HiLAB: A Hybrid Inverse-Design Framework
Reza Marzban, Hamed Abiri, Raphael Pestourie, Ali Adibi

TL;DR
HiLAB introduces a hybrid inverse-design framework combining topological optimization, a variational autoencoder, and Bayesian search to efficiently design nanophotonic devices with fewer simulations and higher robustness.
Contribution
The paper presents a novel inverse-design paradigm that integrates multiple optimization techniques and machine learning to improve design efficiency and versatility in nanophotonics.
Findings
Reduces total electromagnetic simulations by over an order of magnitude.
Successfully designs an achromatic beam deflector with high efficiency.
Systematically explores near-global optima for robust device performance.
Abstract
HiLAB (Hybrid inverse-design with Latent-space learning, Adjoint-based partial optimizations, and Bayesian optimization) is a new paradigm for inverse design of nanophotonic structures.
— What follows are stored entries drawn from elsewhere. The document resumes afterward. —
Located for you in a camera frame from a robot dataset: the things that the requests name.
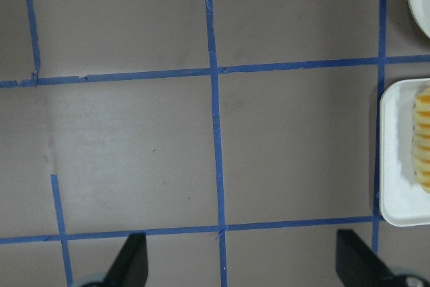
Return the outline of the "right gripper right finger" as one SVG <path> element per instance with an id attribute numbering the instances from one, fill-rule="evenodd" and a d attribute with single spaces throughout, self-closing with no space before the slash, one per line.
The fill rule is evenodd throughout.
<path id="1" fill-rule="evenodd" d="M 395 275 L 352 229 L 336 236 L 336 273 L 344 286 L 403 286 Z"/>

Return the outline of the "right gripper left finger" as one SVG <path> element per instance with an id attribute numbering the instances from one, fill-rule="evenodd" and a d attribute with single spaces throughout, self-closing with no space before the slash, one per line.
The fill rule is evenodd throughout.
<path id="1" fill-rule="evenodd" d="M 102 286 L 144 287 L 148 280 L 148 255 L 145 233 L 128 236 Z"/>

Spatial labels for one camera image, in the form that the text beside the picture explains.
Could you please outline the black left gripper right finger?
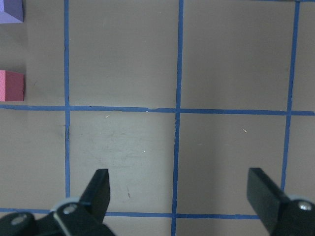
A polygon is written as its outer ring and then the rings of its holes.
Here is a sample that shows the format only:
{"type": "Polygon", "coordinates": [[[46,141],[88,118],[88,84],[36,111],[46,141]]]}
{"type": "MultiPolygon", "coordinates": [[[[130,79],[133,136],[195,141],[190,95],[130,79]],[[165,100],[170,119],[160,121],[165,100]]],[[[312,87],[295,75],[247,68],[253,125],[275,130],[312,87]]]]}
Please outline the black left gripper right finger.
{"type": "Polygon", "coordinates": [[[249,168],[247,199],[271,236],[313,236],[315,204],[289,197],[261,168],[249,168]]]}

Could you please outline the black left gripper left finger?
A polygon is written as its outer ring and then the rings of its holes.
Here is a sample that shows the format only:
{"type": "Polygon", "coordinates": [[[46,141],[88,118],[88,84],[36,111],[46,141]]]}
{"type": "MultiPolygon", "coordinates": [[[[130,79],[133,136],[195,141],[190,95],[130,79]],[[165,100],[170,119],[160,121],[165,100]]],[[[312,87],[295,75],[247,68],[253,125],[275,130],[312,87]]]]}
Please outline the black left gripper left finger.
{"type": "Polygon", "coordinates": [[[77,202],[59,206],[36,220],[27,211],[10,213],[0,219],[2,236],[113,236],[103,223],[110,203],[107,169],[98,169],[77,202]]]}

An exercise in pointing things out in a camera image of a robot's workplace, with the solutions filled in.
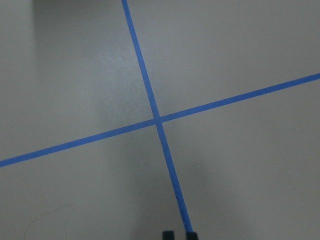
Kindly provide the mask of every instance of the black object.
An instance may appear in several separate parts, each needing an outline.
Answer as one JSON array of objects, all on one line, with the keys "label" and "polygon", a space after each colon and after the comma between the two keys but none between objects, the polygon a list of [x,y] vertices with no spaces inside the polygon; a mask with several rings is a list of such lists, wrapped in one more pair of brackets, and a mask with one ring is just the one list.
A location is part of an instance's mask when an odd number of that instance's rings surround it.
[{"label": "black object", "polygon": [[[199,240],[196,232],[187,232],[185,236],[186,240]],[[164,231],[162,233],[162,240],[175,240],[174,231]]]}]

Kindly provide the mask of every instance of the blue tape line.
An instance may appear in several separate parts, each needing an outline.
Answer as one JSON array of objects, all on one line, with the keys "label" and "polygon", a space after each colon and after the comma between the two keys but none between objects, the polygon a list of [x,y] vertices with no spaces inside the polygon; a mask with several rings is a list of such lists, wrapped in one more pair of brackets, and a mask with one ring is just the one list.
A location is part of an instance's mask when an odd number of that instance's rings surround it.
[{"label": "blue tape line", "polygon": [[123,6],[126,22],[128,24],[128,27],[129,27],[129,32],[130,32],[132,43],[133,43],[133,46],[134,46],[136,58],[137,58],[138,63],[139,63],[139,67],[140,67],[140,71],[141,71],[141,74],[142,74],[142,79],[143,79],[143,82],[144,82],[145,90],[146,90],[146,93],[148,95],[148,99],[149,99],[150,107],[151,107],[151,110],[152,110],[152,114],[153,114],[153,117],[155,119],[157,119],[157,118],[160,117],[159,110],[158,110],[158,107],[157,107],[157,103],[156,103],[154,92],[153,92],[152,87],[151,87],[151,83],[150,83],[150,80],[149,80],[149,75],[148,75],[148,72],[147,72],[145,60],[144,60],[144,57],[142,56],[141,48],[140,48],[140,45],[139,45],[139,41],[138,41],[138,37],[137,37],[136,30],[135,30],[135,27],[134,27],[134,23],[133,23],[132,18],[131,18],[131,14],[130,14],[130,10],[129,10],[129,6],[128,6],[128,3],[127,3],[127,0],[122,0],[122,6]]},{"label": "blue tape line", "polygon": [[[139,41],[138,41],[138,37],[136,34],[136,30],[134,27],[134,23],[132,21],[131,18],[131,14],[130,14],[130,10],[129,10],[129,6],[127,3],[127,0],[121,0],[122,1],[122,5],[123,5],[123,10],[124,10],[124,14],[125,14],[125,18],[126,18],[126,22],[128,24],[129,27],[129,31],[130,31],[130,35],[132,38],[132,43],[134,46],[134,50],[135,50],[135,54],[139,63],[139,67],[141,70],[141,74],[142,74],[142,78],[143,78],[143,82],[144,82],[144,86],[145,86],[145,90],[146,93],[148,95],[148,99],[149,99],[149,103],[151,106],[151,110],[152,110],[152,114],[153,117],[156,121],[160,120],[160,114],[159,114],[159,110],[157,107],[157,103],[156,103],[156,99],[155,99],[155,95],[154,92],[152,90],[152,86],[149,80],[149,76],[148,76],[148,72],[147,72],[147,68],[146,68],[146,64],[141,52],[141,48],[139,45]],[[192,225],[191,225],[191,221],[189,218],[189,214],[188,214],[188,210],[186,207],[186,203],[184,200],[184,196],[179,184],[179,180],[178,180],[178,176],[177,176],[177,172],[175,169],[175,165],[174,162],[172,160],[171,157],[171,153],[170,153],[170,149],[169,149],[169,145],[168,145],[168,141],[166,138],[166,134],[165,134],[165,130],[164,127],[162,125],[161,122],[157,122],[156,124],[156,129],[162,144],[162,150],[163,150],[163,154],[164,154],[164,158],[165,158],[165,162],[169,171],[169,175],[170,175],[170,179],[171,179],[171,183],[173,186],[173,190],[174,190],[174,194],[177,200],[177,204],[180,210],[180,214],[181,214],[181,218],[183,221],[183,225],[184,225],[184,229],[185,231],[188,232],[193,232],[192,229]]]},{"label": "blue tape line", "polygon": [[222,99],[219,101],[214,101],[214,102],[210,102],[208,104],[205,105],[201,105],[201,106],[196,106],[193,108],[189,108],[183,111],[178,111],[172,114],[168,114],[165,116],[160,117],[160,121],[163,122],[167,122],[167,121],[171,121],[174,119],[179,119],[188,115],[192,115],[192,114],[197,114],[203,111],[207,111],[210,109],[214,109],[214,108],[218,108],[224,105],[228,105],[228,104],[233,104],[236,102],[240,102],[246,99],[251,99],[254,97],[258,97],[264,94],[269,94],[275,91],[279,91],[279,90],[283,90],[283,89],[287,89],[287,88],[291,88],[297,85],[301,85],[301,84],[305,84],[305,83],[309,83],[312,81],[316,81],[320,79],[320,73],[318,74],[314,74],[314,75],[310,75],[310,76],[306,76],[306,77],[302,77],[302,78],[298,78],[296,80],[292,80],[292,81],[287,81],[284,83],[280,83],[277,85],[273,85],[273,86],[269,86],[269,87],[265,87],[256,91],[251,91],[251,92],[247,92],[244,94],[240,94],[237,96],[232,96],[226,99]]},{"label": "blue tape line", "polygon": [[207,110],[210,110],[210,109],[214,109],[214,108],[218,108],[218,107],[221,107],[221,106],[224,106],[224,105],[229,105],[229,104],[232,104],[232,103],[236,103],[236,102],[243,101],[243,100],[246,100],[246,99],[258,97],[260,95],[272,93],[272,92],[275,92],[275,91],[291,88],[291,87],[294,87],[294,86],[297,86],[297,85],[306,84],[306,83],[309,83],[309,82],[312,82],[312,81],[316,81],[316,80],[320,80],[320,73],[315,74],[315,75],[306,76],[306,77],[299,78],[299,79],[292,80],[292,81],[287,81],[287,82],[284,82],[284,83],[281,83],[281,84],[278,84],[278,85],[269,86],[269,87],[266,87],[266,88],[263,88],[263,89],[259,89],[259,90],[248,92],[248,93],[244,93],[244,94],[241,94],[241,95],[229,97],[229,98],[226,98],[226,99],[223,99],[223,100],[214,101],[214,102],[202,105],[202,106],[196,106],[196,107],[189,108],[189,109],[186,109],[186,110],[183,110],[183,111],[179,111],[179,112],[175,112],[175,113],[172,113],[172,114],[168,114],[168,115],[160,117],[160,119],[157,119],[157,120],[151,119],[151,120],[147,120],[147,121],[143,121],[143,122],[138,122],[136,124],[132,124],[132,125],[129,125],[129,126],[124,126],[124,127],[118,128],[118,129],[111,130],[111,131],[106,131],[106,132],[103,132],[103,133],[99,133],[97,135],[88,136],[88,137],[85,137],[85,138],[82,138],[82,139],[74,140],[74,141],[71,141],[71,142],[67,142],[67,143],[63,143],[63,144],[60,144],[60,145],[52,146],[52,147],[49,147],[49,148],[45,148],[45,149],[42,149],[42,150],[38,150],[38,151],[34,151],[34,152],[23,154],[23,155],[20,155],[20,156],[15,156],[15,157],[12,157],[12,158],[1,160],[0,161],[0,168],[8,166],[8,165],[11,165],[11,164],[16,164],[16,163],[19,163],[19,162],[23,162],[23,161],[26,161],[26,160],[38,158],[38,157],[41,157],[41,156],[44,156],[44,155],[56,153],[56,152],[59,152],[59,151],[62,151],[62,150],[67,150],[67,149],[74,148],[74,147],[77,147],[77,146],[81,146],[81,145],[84,145],[84,144],[92,143],[92,142],[99,141],[99,140],[102,140],[102,139],[110,138],[110,137],[117,136],[117,135],[120,135],[120,134],[124,134],[124,133],[128,133],[128,132],[131,132],[131,131],[143,129],[145,127],[152,126],[152,125],[155,125],[157,123],[168,122],[168,121],[179,119],[179,118],[182,118],[182,117],[185,117],[185,116],[189,116],[189,115],[192,115],[192,114],[197,114],[197,113],[200,113],[200,112],[203,112],[203,111],[207,111]]},{"label": "blue tape line", "polygon": [[192,233],[193,232],[193,228],[192,228],[192,225],[191,225],[191,221],[190,221],[190,218],[189,218],[187,206],[186,206],[186,203],[185,203],[185,200],[184,200],[183,193],[181,191],[181,187],[180,187],[180,184],[179,184],[177,172],[176,172],[176,169],[175,169],[174,162],[172,160],[172,156],[171,156],[171,153],[170,153],[167,137],[166,137],[165,130],[164,130],[164,127],[163,127],[162,123],[157,123],[156,124],[156,129],[158,131],[159,138],[160,138],[160,141],[161,141],[161,144],[162,144],[162,150],[163,150],[163,154],[164,154],[164,158],[165,158],[165,163],[166,163],[166,166],[167,166],[168,171],[169,171],[170,180],[171,180],[171,183],[172,183],[172,186],[173,186],[173,190],[174,190],[176,201],[178,203],[178,207],[179,207],[180,215],[182,217],[184,229],[185,229],[185,231],[187,233]]},{"label": "blue tape line", "polygon": [[111,131],[106,131],[103,133],[99,133],[93,136],[88,136],[85,138],[81,138],[78,140],[74,140],[74,141],[70,141],[70,142],[66,142],[60,145],[56,145],[56,146],[51,146],[42,150],[38,150],[38,151],[33,151],[27,154],[23,154],[20,156],[16,156],[16,157],[12,157],[12,158],[8,158],[6,160],[2,160],[0,161],[0,168],[11,165],[11,164],[16,164],[19,162],[23,162],[26,160],[30,160],[30,159],[34,159],[34,158],[38,158],[41,156],[45,156],[48,154],[53,154],[56,152],[60,152],[62,150],[67,150],[67,149],[71,149],[74,147],[78,147],[81,145],[85,145],[88,143],[92,143],[92,142],[96,142],[102,139],[106,139],[106,138],[110,138],[110,137],[114,137],[120,134],[124,134],[124,133],[128,133],[128,132],[132,132],[138,129],[143,129],[152,125],[155,125],[156,121],[154,119],[151,120],[147,120],[147,121],[143,121],[143,122],[139,122],[136,124],[132,124],[129,126],[125,126],[125,127],[121,127],[121,128],[117,128]]}]

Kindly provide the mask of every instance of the blue tape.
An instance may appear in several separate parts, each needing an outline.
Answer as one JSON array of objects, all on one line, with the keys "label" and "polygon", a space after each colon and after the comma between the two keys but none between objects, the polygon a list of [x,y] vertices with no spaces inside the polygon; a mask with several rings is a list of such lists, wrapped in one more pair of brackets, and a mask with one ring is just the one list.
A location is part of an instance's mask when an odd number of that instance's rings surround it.
[{"label": "blue tape", "polygon": [[165,163],[166,163],[166,166],[169,171],[170,180],[171,180],[171,183],[173,186],[176,201],[178,203],[178,207],[179,207],[180,215],[182,217],[184,229],[187,233],[192,233],[193,228],[191,225],[187,206],[186,206],[186,203],[184,200],[183,193],[181,191],[181,187],[180,187],[177,172],[175,169],[174,161],[173,161],[171,153],[170,153],[167,137],[166,137],[165,130],[164,130],[162,123],[157,123],[156,129],[158,131],[158,135],[159,135],[159,138],[160,138],[160,141],[162,144],[162,150],[163,150],[163,154],[164,154],[164,158],[165,158]]},{"label": "blue tape", "polygon": [[147,121],[143,121],[143,122],[138,122],[136,124],[132,124],[129,126],[124,126],[118,129],[114,129],[111,131],[106,131],[103,133],[99,133],[93,136],[88,136],[85,138],[81,138],[78,140],[74,140],[74,141],[70,141],[70,142],[66,142],[60,145],[56,145],[56,146],[52,146],[49,148],[45,148],[45,149],[41,149],[38,151],[34,151],[34,152],[30,152],[30,153],[26,153],[20,156],[15,156],[12,158],[8,158],[5,160],[1,160],[0,161],[0,168],[1,167],[5,167],[11,164],[16,164],[19,162],[23,162],[26,160],[30,160],[30,159],[34,159],[34,158],[38,158],[44,155],[48,155],[48,154],[52,154],[52,153],[56,153],[59,151],[63,151],[63,150],[67,150],[67,149],[71,149],[77,146],[81,146],[84,144],[88,144],[88,143],[92,143],[95,141],[99,141],[102,139],[106,139],[106,138],[110,138],[113,136],[117,136],[120,134],[124,134],[124,133],[128,133],[131,131],[135,131],[135,130],[139,130],[139,129],[143,129],[145,127],[149,127],[152,125],[155,125],[157,123],[163,123],[163,122],[168,122],[171,120],[175,120],[175,119],[179,119],[179,118],[183,118],[185,116],[189,116],[192,114],[197,114],[203,111],[207,111],[210,109],[214,109],[214,108],[218,108],[221,106],[225,106],[225,105],[229,105],[232,103],[236,103],[236,102],[240,102],[246,99],[250,99],[250,98],[254,98],[254,97],[258,97],[260,95],[264,95],[264,94],[268,94],[268,93],[272,93],[275,91],[279,91],[279,90],[283,90],[283,89],[287,89],[287,88],[291,88],[297,85],[301,85],[301,84],[306,84],[312,81],[317,81],[320,80],[320,73],[315,74],[315,75],[310,75],[310,76],[306,76],[303,78],[299,78],[296,80],[292,80],[292,81],[287,81],[278,85],[274,85],[274,86],[269,86],[263,89],[259,89],[256,91],[252,91],[252,92],[248,92],[248,93],[244,93],[241,95],[237,95],[237,96],[233,96],[233,97],[229,97],[223,100],[219,100],[219,101],[214,101],[214,102],[210,102],[208,104],[202,105],[202,106],[196,106],[193,108],[189,108],[183,111],[179,111],[179,112],[175,112],[172,114],[168,114],[165,116],[160,117],[159,119],[155,120],[155,119],[151,119],[151,120],[147,120]]},{"label": "blue tape", "polygon": [[123,10],[124,10],[126,22],[128,24],[130,35],[132,38],[132,43],[134,46],[135,54],[136,54],[136,57],[137,57],[137,60],[139,63],[140,70],[141,70],[145,90],[148,95],[152,114],[153,114],[154,119],[157,121],[156,129],[157,129],[157,132],[158,132],[161,144],[162,144],[162,150],[163,150],[165,162],[166,162],[166,165],[167,165],[167,168],[169,171],[171,183],[172,183],[174,194],[175,194],[177,204],[178,204],[178,207],[180,210],[184,229],[187,233],[193,232],[191,221],[190,221],[189,214],[188,214],[188,210],[187,210],[186,203],[184,200],[184,196],[182,194],[182,190],[181,190],[181,187],[179,184],[175,165],[174,165],[174,162],[171,157],[171,153],[170,153],[168,141],[166,138],[165,130],[164,130],[162,123],[158,122],[160,120],[159,110],[158,110],[155,95],[154,95],[154,92],[152,90],[152,86],[151,86],[151,83],[149,80],[146,64],[145,64],[145,61],[144,61],[144,58],[143,58],[143,55],[141,52],[141,48],[139,45],[139,41],[138,41],[138,37],[137,37],[136,30],[134,27],[134,23],[131,18],[131,14],[130,14],[127,0],[122,0],[122,5],[123,5]]},{"label": "blue tape", "polygon": [[137,37],[136,30],[135,30],[135,27],[134,27],[134,23],[133,23],[132,18],[131,18],[131,14],[130,14],[130,10],[129,10],[129,6],[128,6],[128,3],[127,3],[127,0],[122,0],[122,6],[123,6],[126,22],[128,24],[128,27],[129,27],[129,32],[130,32],[132,43],[133,43],[133,46],[134,46],[136,58],[138,60],[138,64],[139,64],[140,71],[141,71],[141,74],[142,74],[142,79],[143,79],[143,82],[144,82],[145,90],[146,90],[146,93],[148,95],[148,99],[149,99],[150,107],[151,107],[151,110],[152,110],[152,114],[153,114],[153,117],[155,119],[157,119],[157,118],[160,117],[159,110],[158,110],[158,107],[157,107],[157,103],[156,103],[154,92],[153,92],[152,87],[151,87],[151,83],[150,83],[150,80],[149,80],[149,75],[148,75],[148,72],[147,72],[145,60],[144,60],[144,57],[142,56],[141,48],[140,48],[140,45],[139,45],[139,41],[138,41],[138,37]]},{"label": "blue tape", "polygon": [[163,122],[167,122],[167,121],[171,121],[174,119],[179,119],[188,115],[192,115],[192,114],[197,114],[203,111],[207,111],[210,109],[214,109],[214,108],[218,108],[224,105],[228,105],[228,104],[233,104],[236,102],[240,102],[246,99],[251,99],[254,97],[258,97],[264,94],[269,94],[275,91],[279,91],[279,90],[283,90],[283,89],[287,89],[287,88],[291,88],[297,85],[301,85],[301,84],[306,84],[312,81],[316,81],[320,79],[320,73],[318,74],[314,74],[314,75],[310,75],[310,76],[306,76],[306,77],[302,77],[302,78],[298,78],[296,80],[292,80],[292,81],[287,81],[284,83],[280,83],[277,85],[273,85],[273,86],[269,86],[269,87],[265,87],[256,91],[251,91],[251,92],[247,92],[244,94],[240,94],[237,96],[232,96],[226,99],[222,99],[219,101],[214,101],[214,102],[210,102],[208,104],[205,105],[201,105],[201,106],[196,106],[193,108],[189,108],[183,111],[178,111],[172,114],[168,114],[165,116],[160,117],[160,121]]},{"label": "blue tape", "polygon": [[92,135],[92,136],[88,136],[85,138],[81,138],[78,140],[74,140],[74,141],[70,141],[70,142],[66,142],[60,145],[56,145],[56,146],[51,146],[42,150],[38,150],[38,151],[33,151],[27,154],[23,154],[20,156],[15,156],[12,158],[8,158],[6,160],[2,160],[0,161],[0,168],[11,165],[11,164],[17,164],[26,160],[30,160],[30,159],[35,159],[41,156],[45,156],[48,154],[53,154],[56,152],[60,152],[62,150],[67,150],[67,149],[71,149],[74,147],[78,147],[81,145],[85,145],[88,143],[92,143],[92,142],[96,142],[102,139],[106,139],[106,138],[110,138],[110,137],[114,137],[120,134],[124,134],[124,133],[128,133],[128,132],[132,132],[138,129],[143,129],[152,125],[155,125],[156,121],[154,119],[151,120],[147,120],[147,121],[143,121],[143,122],[139,122],[136,124],[132,124],[129,126],[125,126],[125,127],[121,127],[118,129],[114,129],[111,131],[106,131],[103,133],[99,133],[96,135]]}]

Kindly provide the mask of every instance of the floor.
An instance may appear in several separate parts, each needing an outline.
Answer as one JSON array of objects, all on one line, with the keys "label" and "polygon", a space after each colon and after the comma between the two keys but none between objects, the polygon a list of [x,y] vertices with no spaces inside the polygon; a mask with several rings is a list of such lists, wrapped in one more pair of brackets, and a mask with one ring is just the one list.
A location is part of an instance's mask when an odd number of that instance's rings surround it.
[{"label": "floor", "polygon": [[184,239],[158,124],[200,240],[319,239],[320,2],[128,0],[159,119],[122,2],[1,2],[0,239]]}]

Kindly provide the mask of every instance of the gray floor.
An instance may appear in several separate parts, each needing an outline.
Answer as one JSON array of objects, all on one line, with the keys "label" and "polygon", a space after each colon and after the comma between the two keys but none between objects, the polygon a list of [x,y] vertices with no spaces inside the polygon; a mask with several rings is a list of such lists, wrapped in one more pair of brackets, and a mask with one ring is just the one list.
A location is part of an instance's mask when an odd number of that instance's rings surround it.
[{"label": "gray floor", "polygon": [[[130,0],[161,115],[320,72],[318,1]],[[121,1],[2,0],[0,160],[152,119]],[[320,236],[320,82],[164,123],[201,240]],[[0,168],[2,240],[183,224],[154,126]]]}]
Combining early-terminated topological optimization (TO) with a Vision Transformer-based variational autoencoder (VAE) and a Bayesian search, HiLAB addresses multi-functional device design by generating diverse freeform configurations at reduced simulation costs. Shortened adjoint-driven TO runs, coupled with randomized physical parameters, produce robust initial structures. These structures are compressed into a compact latent space by the VAE, enabling Bayesian optimization to co-optimize geometry and physical hyperparameters. Crucially, the trained VAE can be reused for alternative objectives or constraints by adjusting only the acquisition function. Compared to conventional TO pipelines prone to…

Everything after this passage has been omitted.